▸ **Task directions**: Only the lines below, from the one with "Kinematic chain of" through the one with "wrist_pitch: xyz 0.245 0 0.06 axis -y", are to be written out, exactly.
*** Opening of Available data ***
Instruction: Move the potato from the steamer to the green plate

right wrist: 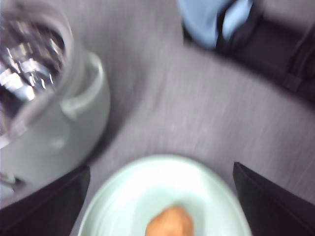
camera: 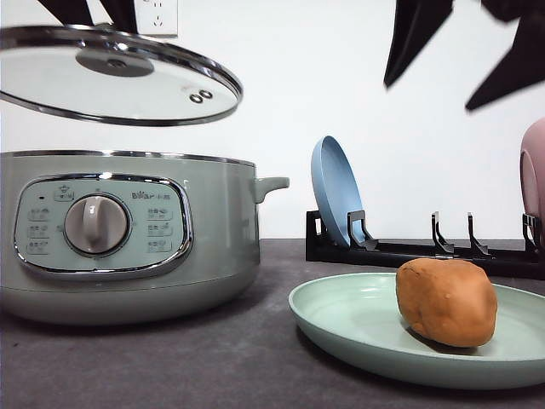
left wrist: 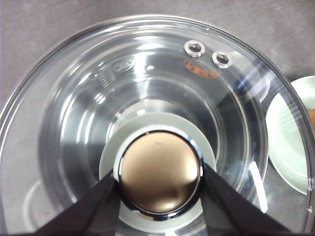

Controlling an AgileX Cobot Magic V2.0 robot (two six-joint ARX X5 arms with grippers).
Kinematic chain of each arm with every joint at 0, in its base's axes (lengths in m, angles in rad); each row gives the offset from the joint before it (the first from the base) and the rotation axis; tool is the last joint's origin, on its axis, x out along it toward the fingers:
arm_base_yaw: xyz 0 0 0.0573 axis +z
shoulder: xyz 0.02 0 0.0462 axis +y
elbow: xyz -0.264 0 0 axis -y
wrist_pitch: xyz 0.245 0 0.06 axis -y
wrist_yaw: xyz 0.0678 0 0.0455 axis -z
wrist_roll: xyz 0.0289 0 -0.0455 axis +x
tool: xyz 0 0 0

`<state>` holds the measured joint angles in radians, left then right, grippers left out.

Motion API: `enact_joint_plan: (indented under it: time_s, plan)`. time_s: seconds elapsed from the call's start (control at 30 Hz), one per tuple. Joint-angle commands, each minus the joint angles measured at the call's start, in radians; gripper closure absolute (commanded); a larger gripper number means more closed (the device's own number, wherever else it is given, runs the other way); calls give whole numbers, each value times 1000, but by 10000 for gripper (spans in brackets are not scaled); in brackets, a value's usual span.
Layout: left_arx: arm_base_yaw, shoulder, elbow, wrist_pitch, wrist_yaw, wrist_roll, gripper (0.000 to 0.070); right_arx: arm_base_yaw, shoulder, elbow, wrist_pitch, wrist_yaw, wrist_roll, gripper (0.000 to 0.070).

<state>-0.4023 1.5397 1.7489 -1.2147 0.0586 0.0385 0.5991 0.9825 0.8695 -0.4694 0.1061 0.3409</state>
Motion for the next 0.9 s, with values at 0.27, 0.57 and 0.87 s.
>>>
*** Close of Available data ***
▸ **Answer space**:
Kinematic chain of each arm with every joint at 0, in its base's axes (lengths in m, angles in rad); each row gives the offset from the joint before it (the first from the base) and the rotation axis; tool is the last joint's origin, on its axis, x out along it toward the fingers:
arm_base_yaw: xyz 0 0 0.0573 axis +z
shoulder: xyz 0.02 0 0.0462 axis +y
elbow: xyz -0.264 0 0 axis -y
wrist_pitch: xyz 0.245 0 0.06 axis -y

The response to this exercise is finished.